Last year a European court discovered a “right to be forgotten” on the Internet, allowing Europeans to demand that search engines remove links in search results to news stories and other accurate information that these people don’t want discovered. This development would merely be an amusing reminder to Americans about the absence of a First Amendment in Europe—if it weren’t for a recent demand by French regulators that search engines now censor their results in the U.S., not just in Europe.
Unless the Obama administration can rouse itself to intervene to protect an open Internet, Google could soon have to start deleting search results in the U.S., making the Internet inaccurate for Americans, too.
The European Union’s Court of Justice last year came up with the “right to be forgotten” when it ordered Google to remove links to news stories in search results about a Spanish lawyer who complained about factual reporting on his troubled finances. The court said the articles violated his privacy, even though the accounts were true, and ordered search engines to delist links that are “inadequate, irrelevant, no longer relevant or excessive.”
This isn’t about privacy—it’s about hiding.
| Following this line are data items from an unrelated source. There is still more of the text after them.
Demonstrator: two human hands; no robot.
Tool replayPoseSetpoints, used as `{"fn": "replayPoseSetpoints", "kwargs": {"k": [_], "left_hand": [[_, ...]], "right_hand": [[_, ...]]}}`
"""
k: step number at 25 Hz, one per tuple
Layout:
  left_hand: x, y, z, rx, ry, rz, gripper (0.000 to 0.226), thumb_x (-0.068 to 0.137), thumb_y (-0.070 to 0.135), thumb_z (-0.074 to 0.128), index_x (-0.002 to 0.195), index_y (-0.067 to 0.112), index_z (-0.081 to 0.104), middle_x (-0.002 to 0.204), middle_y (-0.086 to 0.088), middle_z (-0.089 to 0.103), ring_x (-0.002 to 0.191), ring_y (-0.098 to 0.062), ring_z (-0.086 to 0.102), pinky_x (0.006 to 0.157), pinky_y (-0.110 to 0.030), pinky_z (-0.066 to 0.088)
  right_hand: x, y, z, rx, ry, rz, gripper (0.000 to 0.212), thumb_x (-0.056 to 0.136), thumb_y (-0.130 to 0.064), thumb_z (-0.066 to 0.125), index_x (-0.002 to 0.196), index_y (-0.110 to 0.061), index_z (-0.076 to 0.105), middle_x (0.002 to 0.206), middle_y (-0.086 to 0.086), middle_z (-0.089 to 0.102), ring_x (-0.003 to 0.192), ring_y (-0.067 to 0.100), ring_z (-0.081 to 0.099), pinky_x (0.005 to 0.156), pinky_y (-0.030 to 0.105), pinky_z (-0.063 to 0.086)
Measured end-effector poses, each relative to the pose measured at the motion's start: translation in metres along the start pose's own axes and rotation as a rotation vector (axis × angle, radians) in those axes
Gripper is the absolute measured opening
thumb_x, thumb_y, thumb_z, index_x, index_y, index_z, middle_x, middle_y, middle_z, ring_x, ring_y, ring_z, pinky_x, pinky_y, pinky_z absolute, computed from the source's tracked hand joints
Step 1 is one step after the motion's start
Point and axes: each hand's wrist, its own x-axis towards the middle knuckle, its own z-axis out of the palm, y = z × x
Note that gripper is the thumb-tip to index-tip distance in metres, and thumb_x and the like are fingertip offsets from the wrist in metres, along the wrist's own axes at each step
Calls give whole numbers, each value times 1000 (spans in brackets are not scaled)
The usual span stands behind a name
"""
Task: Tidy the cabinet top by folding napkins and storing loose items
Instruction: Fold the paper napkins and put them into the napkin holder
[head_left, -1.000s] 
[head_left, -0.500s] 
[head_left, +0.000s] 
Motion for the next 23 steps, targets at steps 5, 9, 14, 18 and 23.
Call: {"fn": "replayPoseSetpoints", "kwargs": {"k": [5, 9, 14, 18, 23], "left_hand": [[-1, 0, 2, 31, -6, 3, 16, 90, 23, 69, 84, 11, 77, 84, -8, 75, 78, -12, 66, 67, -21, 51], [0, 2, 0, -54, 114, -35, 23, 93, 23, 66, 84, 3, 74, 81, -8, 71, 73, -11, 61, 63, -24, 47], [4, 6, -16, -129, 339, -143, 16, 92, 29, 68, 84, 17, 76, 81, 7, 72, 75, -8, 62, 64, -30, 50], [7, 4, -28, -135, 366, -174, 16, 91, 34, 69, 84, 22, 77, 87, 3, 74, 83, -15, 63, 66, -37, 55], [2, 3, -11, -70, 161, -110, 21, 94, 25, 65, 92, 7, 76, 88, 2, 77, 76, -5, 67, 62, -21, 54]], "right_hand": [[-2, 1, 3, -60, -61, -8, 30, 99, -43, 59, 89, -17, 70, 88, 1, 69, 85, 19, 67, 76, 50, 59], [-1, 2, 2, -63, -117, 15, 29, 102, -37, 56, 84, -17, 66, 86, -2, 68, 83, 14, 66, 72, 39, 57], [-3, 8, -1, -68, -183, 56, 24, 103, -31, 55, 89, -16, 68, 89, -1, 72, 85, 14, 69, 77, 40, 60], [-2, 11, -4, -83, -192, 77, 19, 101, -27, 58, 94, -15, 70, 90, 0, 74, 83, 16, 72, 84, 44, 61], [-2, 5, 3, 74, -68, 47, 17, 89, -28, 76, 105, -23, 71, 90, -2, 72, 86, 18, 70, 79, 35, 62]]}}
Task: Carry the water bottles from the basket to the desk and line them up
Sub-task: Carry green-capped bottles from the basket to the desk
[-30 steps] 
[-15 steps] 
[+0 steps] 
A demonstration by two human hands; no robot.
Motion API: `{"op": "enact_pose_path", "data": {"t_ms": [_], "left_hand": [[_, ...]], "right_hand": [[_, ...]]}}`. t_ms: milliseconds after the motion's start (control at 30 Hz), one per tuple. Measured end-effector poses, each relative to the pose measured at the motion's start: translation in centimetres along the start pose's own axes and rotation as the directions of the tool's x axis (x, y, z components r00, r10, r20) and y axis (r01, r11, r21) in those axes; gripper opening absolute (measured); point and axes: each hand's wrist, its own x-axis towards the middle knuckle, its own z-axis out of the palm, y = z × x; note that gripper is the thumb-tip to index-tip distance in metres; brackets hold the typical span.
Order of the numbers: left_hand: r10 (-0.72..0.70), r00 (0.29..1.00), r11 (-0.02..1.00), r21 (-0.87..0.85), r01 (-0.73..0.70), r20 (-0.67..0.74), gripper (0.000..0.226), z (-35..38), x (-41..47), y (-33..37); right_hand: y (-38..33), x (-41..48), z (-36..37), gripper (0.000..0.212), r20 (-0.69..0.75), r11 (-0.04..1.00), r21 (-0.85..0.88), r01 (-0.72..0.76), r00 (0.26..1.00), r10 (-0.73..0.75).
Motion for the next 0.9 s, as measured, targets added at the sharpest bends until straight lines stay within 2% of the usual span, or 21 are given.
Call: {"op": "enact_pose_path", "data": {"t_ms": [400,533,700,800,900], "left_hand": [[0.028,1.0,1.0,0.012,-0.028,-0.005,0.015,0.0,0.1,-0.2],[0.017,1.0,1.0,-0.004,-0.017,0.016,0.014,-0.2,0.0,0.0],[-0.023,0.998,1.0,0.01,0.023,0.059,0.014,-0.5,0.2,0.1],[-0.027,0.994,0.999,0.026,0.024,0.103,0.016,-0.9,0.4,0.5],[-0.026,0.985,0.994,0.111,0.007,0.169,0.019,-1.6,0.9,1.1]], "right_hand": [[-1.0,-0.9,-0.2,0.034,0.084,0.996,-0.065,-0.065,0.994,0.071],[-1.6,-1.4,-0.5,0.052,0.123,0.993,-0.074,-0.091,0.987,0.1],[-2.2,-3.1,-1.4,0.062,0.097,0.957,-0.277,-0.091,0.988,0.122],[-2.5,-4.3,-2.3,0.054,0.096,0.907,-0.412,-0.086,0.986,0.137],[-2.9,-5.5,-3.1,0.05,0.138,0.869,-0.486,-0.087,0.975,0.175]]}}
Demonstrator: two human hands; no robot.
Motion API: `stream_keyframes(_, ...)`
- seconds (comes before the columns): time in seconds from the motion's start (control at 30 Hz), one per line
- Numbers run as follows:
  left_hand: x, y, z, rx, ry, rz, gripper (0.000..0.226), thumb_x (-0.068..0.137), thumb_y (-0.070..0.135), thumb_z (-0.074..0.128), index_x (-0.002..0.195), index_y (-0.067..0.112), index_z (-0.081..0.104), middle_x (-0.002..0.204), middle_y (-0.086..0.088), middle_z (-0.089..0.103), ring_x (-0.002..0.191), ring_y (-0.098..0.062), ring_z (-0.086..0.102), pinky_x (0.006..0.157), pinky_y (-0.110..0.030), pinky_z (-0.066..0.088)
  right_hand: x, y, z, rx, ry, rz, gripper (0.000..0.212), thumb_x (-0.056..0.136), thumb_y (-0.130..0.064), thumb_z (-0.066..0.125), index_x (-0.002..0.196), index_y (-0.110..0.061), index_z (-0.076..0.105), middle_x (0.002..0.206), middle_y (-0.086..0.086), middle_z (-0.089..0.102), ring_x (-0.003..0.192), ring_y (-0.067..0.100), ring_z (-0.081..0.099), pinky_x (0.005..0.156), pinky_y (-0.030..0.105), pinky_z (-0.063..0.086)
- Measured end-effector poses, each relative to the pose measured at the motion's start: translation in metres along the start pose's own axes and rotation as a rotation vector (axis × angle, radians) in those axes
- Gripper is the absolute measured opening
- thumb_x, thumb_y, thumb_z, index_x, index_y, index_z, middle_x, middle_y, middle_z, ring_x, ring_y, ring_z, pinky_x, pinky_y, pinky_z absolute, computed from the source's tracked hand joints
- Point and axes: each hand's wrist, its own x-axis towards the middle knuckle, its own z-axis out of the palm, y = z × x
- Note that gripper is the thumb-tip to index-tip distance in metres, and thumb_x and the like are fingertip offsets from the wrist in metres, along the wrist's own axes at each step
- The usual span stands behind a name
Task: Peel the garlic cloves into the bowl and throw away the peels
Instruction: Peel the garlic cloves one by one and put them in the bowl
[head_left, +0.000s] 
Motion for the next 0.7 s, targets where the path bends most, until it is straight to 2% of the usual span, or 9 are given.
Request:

Privacy laws protect people from facts about them becoming public. The right to be forgotten is instead a right to make it hard for others to find already public information. News articles remain online, but no longer appear in search results, undermining the main tool employed by Internet users to find reliable information.
Google currently deletes articles from search results only on its European versions, such as the French Google.fr and German Google.de. In June the French privacy regulator ordered Google also to remove stories on Google.com, the global version of its search engine used by Americans. The European court made this extraterritorial demand even though 97% of searches in France employ the French version of Google.
We invented the Internet. Are we to let Eurotrash foul it up?
Google recently informed British newspapers that it had been obliged to remove stories about a shoplifting when the perpetrator asked to be forgotten. The Oxford Mail wrote about the removal of its news account about the shoplifter; last week the British Information Commissioner’s Office demanded that Google not include the paper’s follow-up reporting in search results. In other words, Google must remove links to news articles reporting about its being ordered to remove links to news articles.
If it comes down to it, Google should publish a list of links it is not allowed to show, then let an Army of Davids publish them on their own websites.